In today's video, I talk about an act of rebellion in 1554, an act of defiance by someone opposed to Queen Mary I's religious changes.
It was on this day in Tudor history, 8th April 1554, that a cat dressed as a Catholic priest and holding a piece of paper to represent the communion wafer, was hanged at the gallows in Cheapside.
Find out more about what happened, the meaning behind it, and Queen Mary I's reaction to it, in my video:
Also on this day in history:
- 1580 – Birth of William Herbert, 3rd Earl of Pembroke, courtier, patron of the arts and son of Henry Herbert, 2nd Earl of Pembroke, and Mary Sidney, sister of Sir Philip Sidney.
- 1586 – Death of Martin Chemnitz, Lutheran theologian and a man known as "Alter Martinus" or the "Second Martin" after Martin Luther.
- 1608 – Death of Magdalen Browne (née Dacre), Viscountess Montagu and patron of Roman Catholics, at Battle following a stroke in January 1508. She was buried at Midhurst.
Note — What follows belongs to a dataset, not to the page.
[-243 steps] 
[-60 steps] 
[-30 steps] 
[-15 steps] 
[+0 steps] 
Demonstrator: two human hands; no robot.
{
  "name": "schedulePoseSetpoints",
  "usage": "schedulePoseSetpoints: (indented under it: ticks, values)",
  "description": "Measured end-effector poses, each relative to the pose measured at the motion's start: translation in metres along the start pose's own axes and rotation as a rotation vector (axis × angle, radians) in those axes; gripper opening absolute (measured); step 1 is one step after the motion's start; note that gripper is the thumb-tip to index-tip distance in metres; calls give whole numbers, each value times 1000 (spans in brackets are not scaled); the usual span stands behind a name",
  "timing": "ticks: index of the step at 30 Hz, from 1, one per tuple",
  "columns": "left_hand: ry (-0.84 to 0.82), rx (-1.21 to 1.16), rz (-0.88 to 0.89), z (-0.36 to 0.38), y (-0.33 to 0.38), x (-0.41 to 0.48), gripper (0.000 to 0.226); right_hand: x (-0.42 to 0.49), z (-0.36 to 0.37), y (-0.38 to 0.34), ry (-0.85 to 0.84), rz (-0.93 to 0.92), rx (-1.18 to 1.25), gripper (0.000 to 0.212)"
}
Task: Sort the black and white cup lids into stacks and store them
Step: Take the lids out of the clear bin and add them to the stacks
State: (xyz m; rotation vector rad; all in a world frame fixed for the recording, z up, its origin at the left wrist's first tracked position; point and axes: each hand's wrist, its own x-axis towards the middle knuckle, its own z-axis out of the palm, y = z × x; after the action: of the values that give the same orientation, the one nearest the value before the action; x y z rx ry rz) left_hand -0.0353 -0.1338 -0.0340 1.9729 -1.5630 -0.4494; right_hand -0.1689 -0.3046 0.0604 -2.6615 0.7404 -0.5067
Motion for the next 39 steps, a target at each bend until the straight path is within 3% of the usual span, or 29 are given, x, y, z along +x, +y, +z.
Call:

Magdalen was the daughter of William Dacre, 3rd Baron Dacre of Gilsland and the second wife of Anthony Browne, 1st Viscount Montagu. She served as Maid of Honour at Mary I's wedding and was a staunch Catholic. Even though she was Catholic, she had a good relationship with Elizabeth I, following her and her husband's declaration that they would be loyal to the Queen if the Pope invaded or caused trouble. When the Queen visited the Montagus in 1591, they kept their priests hidden.